• _Task brief_: Wherever a line in the data below holds "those", copy that line.

• _Available data_:
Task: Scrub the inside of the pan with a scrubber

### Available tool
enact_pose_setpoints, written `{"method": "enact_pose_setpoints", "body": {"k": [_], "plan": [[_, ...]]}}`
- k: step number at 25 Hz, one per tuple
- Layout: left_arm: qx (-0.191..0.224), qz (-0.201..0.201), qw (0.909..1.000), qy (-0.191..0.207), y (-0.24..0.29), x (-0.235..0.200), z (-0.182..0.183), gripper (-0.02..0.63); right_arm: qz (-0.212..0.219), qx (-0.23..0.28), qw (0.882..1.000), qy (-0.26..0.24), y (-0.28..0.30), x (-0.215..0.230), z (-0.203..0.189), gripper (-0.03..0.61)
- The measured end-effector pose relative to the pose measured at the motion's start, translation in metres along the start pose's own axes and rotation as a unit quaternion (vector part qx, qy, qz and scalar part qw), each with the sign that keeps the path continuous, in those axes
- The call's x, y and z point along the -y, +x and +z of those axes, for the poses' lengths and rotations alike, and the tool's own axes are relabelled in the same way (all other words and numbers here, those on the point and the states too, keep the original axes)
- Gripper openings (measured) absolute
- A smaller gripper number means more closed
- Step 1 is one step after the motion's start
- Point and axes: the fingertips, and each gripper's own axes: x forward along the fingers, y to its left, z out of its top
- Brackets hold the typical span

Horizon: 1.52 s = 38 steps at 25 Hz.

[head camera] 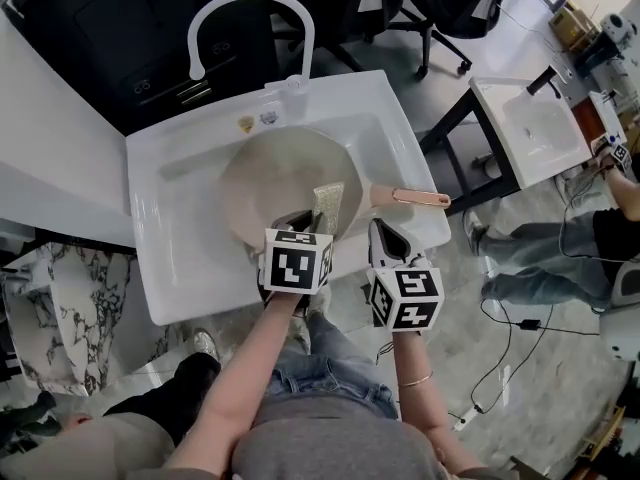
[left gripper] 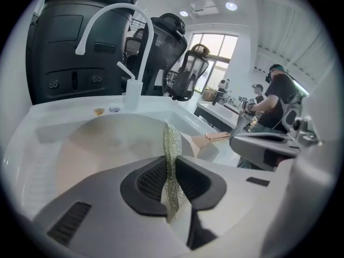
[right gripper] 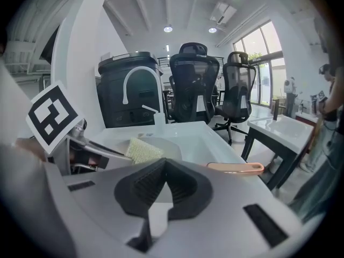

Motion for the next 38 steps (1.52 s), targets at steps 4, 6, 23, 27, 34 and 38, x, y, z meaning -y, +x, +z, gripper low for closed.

• _Task result_:
- The measured end-effector pose relative to the pose measured at the motion's start, translation in metres along the start pose's own axes and rotation as a unit quaternion (vector part qx, qy, qz and scalar part qw), each with the sign that keeps the path continuous, in those axes
- The call's x, y and z point along the -y, +x and +z of those axes, for the poses' lengths and rotations alike, and the tool's own axes are relabelled in the same way (all other words and numbers here, those on the point and the states too, keep the original axes)

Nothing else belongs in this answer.